## Provided data
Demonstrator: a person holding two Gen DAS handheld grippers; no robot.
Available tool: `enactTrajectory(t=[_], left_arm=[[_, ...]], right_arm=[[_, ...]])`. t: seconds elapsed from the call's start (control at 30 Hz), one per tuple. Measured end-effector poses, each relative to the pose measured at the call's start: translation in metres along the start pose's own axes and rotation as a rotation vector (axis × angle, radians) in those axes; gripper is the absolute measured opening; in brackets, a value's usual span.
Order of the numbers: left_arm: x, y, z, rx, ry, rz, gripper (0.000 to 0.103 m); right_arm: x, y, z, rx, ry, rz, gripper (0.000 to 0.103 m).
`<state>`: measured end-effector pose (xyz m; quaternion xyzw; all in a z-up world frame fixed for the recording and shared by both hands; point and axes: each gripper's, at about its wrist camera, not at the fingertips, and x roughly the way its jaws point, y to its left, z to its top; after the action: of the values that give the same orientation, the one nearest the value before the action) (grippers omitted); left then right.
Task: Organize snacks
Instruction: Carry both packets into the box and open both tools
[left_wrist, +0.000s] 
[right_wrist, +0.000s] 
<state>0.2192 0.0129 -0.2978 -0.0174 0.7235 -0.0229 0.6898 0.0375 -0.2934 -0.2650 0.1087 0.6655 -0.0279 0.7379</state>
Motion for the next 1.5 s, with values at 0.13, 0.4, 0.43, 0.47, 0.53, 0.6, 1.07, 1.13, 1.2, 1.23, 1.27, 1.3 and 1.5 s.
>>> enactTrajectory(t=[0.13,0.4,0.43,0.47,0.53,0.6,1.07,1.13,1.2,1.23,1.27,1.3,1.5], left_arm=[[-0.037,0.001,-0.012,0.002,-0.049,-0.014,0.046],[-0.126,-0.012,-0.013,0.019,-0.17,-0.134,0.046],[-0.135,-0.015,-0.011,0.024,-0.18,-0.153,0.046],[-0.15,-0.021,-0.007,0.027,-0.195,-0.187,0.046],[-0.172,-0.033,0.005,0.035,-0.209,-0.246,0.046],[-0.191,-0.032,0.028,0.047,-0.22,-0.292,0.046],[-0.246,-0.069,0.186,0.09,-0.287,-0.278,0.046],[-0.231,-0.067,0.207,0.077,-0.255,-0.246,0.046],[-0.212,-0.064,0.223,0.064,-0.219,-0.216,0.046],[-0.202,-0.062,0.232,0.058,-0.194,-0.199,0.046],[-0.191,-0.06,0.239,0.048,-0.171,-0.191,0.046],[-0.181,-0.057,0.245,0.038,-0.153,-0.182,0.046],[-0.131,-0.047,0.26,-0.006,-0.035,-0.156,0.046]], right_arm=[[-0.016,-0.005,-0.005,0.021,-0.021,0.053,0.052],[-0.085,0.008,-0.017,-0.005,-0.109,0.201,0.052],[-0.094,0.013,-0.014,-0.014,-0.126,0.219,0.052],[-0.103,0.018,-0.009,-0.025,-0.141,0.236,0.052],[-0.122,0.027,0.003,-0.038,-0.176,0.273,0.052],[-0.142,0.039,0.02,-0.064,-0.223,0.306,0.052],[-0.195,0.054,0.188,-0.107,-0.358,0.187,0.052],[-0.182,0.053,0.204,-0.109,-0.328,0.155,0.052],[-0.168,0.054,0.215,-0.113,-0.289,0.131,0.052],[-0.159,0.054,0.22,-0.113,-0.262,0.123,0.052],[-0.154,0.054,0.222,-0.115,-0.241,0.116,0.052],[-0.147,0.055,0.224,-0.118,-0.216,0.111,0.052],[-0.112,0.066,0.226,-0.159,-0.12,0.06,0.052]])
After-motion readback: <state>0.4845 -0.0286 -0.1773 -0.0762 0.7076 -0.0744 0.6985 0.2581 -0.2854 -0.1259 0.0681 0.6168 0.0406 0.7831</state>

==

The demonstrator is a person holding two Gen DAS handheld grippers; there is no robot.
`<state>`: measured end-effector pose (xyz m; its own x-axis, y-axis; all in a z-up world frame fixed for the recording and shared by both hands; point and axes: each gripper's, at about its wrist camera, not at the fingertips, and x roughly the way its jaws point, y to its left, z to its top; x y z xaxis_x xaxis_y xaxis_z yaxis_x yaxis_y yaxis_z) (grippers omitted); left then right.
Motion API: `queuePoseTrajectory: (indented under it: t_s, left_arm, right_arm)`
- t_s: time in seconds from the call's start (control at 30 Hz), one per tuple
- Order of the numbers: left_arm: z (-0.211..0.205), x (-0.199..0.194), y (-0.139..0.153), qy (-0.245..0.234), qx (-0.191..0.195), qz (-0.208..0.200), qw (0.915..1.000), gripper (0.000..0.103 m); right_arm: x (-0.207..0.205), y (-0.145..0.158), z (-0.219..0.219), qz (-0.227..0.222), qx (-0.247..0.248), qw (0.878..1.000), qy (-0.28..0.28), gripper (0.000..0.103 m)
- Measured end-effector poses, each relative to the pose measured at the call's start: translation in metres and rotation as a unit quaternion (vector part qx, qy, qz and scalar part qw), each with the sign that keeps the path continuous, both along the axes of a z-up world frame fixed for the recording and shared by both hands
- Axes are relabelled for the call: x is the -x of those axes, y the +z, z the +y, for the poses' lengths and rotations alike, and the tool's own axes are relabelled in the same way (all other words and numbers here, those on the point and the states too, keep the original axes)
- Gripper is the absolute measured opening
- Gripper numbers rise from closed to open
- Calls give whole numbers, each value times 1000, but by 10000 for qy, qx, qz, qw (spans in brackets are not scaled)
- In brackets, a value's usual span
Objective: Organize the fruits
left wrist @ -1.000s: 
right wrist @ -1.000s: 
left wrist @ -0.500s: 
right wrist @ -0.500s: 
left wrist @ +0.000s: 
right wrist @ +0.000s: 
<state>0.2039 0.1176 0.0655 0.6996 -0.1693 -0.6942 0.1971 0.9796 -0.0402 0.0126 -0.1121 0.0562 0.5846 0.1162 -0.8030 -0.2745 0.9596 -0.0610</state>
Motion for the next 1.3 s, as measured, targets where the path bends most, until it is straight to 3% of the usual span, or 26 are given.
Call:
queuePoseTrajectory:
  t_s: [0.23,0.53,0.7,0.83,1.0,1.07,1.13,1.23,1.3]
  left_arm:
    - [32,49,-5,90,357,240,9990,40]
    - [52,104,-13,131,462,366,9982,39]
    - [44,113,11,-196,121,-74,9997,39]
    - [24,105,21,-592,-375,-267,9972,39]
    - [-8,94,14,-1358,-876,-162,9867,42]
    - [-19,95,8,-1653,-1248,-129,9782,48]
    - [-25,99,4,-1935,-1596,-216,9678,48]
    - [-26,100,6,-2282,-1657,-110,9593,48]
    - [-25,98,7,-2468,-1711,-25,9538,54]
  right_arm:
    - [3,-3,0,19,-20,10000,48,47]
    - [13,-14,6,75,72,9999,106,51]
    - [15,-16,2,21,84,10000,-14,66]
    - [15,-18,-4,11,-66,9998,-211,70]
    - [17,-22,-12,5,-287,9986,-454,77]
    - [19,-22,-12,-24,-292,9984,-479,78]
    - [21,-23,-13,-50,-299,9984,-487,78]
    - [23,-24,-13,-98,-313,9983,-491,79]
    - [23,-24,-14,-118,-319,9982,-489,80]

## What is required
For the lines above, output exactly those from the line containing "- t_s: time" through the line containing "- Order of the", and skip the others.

## Response for this exercise
- t_s: time in seconds from the call's start (control at 30 Hz), one per tuple
- Order of the numbers: left_arm: z (-0.211..0.205), x (-0.199..0.194), y (-0.139..0.153), qy (-0.245..0.234), qx (-0.191..0.195), qz (-0.208..0.200), qw (0.915..1.000), gripper (0.000..0.103 m); right_arm: x (-0.207..0.205), y (-0.145..0.158), z (-0.219..0.219), qz (-0.227..0.222), qx (-0.247..0.248), qw (0.878..1.000), qy (-0.28..0.28), gripper (0.000..0.103 m)

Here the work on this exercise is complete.